Stored items:
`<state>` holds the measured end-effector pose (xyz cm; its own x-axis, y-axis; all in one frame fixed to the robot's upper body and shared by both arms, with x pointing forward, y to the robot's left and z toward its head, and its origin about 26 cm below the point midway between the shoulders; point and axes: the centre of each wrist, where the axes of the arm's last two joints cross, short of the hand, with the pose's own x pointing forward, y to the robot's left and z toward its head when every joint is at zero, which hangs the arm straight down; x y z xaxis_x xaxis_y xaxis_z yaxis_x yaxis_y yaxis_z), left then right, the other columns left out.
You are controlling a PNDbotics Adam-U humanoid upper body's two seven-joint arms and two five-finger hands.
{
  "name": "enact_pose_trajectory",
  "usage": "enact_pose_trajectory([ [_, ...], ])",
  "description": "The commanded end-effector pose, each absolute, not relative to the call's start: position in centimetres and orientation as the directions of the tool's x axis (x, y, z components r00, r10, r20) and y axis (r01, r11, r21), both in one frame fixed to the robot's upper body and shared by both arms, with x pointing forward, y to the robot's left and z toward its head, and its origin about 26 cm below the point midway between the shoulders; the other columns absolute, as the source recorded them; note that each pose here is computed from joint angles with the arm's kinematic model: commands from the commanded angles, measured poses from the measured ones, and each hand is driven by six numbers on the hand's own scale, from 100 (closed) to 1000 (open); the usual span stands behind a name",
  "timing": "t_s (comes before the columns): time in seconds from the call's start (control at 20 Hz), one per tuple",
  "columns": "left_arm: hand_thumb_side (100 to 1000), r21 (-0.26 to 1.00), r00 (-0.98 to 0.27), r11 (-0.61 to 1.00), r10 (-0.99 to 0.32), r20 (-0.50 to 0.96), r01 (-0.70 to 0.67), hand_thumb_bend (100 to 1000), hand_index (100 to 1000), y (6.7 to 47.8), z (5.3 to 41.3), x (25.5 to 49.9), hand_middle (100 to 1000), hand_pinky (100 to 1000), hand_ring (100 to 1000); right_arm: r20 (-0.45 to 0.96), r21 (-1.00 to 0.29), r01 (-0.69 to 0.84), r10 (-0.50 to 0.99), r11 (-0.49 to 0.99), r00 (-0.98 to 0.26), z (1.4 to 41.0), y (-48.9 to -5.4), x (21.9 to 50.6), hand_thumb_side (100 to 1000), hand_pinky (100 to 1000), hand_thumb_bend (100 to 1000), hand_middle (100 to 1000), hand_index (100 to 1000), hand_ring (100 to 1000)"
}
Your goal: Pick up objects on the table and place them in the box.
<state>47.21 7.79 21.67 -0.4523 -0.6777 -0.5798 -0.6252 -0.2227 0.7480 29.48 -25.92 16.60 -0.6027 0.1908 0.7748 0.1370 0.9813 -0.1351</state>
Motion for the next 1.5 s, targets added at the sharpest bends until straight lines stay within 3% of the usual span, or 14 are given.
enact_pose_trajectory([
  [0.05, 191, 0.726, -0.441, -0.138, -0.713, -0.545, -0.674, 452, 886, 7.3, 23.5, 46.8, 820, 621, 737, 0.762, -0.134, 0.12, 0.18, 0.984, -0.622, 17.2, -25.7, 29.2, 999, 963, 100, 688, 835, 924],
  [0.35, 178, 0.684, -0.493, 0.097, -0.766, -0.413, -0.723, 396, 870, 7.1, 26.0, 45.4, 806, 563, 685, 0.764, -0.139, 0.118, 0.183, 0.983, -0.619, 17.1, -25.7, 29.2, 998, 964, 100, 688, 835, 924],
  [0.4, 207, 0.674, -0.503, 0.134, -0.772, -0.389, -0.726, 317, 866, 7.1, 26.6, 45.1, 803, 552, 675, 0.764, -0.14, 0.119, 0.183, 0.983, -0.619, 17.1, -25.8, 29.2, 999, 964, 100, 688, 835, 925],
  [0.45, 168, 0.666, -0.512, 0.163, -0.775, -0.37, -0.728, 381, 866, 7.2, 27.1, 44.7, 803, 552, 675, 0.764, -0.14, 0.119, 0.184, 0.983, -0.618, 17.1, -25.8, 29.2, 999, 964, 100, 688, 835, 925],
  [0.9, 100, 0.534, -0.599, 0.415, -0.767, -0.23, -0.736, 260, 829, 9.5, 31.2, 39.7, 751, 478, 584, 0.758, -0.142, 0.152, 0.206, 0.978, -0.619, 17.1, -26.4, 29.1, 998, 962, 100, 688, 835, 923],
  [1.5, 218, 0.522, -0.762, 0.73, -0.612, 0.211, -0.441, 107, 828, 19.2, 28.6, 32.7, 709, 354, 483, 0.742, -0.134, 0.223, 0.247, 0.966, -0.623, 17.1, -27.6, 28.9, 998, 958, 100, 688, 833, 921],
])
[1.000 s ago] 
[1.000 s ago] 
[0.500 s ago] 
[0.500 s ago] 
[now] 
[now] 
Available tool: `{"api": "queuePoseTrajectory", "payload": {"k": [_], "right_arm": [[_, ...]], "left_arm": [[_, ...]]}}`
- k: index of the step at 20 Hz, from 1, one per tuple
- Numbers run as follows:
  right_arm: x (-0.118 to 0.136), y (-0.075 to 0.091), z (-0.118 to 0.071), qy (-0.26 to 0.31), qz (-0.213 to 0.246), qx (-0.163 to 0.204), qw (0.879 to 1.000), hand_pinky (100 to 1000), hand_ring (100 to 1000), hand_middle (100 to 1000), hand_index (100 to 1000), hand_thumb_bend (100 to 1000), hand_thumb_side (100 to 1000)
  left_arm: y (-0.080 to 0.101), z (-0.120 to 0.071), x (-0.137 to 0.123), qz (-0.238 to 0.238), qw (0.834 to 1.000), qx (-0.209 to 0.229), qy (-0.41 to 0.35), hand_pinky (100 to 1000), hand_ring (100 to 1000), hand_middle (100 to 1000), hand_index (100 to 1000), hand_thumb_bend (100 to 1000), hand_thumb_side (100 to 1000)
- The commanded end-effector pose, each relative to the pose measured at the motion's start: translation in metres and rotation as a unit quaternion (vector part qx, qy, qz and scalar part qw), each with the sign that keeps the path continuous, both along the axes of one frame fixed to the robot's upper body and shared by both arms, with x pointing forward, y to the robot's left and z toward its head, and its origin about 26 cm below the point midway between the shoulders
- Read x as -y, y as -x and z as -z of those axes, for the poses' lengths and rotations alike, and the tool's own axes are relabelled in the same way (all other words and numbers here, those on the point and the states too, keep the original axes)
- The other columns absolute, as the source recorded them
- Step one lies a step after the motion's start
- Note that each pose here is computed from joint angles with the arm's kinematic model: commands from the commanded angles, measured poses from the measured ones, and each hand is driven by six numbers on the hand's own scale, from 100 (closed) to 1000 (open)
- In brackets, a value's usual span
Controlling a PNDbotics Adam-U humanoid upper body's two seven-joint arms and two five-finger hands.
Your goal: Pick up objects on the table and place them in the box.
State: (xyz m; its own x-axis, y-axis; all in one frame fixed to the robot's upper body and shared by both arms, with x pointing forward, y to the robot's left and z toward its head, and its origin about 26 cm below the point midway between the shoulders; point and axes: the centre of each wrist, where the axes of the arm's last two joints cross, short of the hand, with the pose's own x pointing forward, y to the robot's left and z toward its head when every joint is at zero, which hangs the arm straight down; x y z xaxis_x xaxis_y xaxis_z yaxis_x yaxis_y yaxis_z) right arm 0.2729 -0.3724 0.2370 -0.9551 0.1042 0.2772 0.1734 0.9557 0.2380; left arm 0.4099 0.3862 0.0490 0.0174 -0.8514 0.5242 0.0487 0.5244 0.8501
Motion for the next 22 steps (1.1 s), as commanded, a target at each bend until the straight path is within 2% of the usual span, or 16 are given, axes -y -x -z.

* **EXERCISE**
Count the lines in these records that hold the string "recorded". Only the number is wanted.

* **RESPONSE TO THE EXERCISE**
2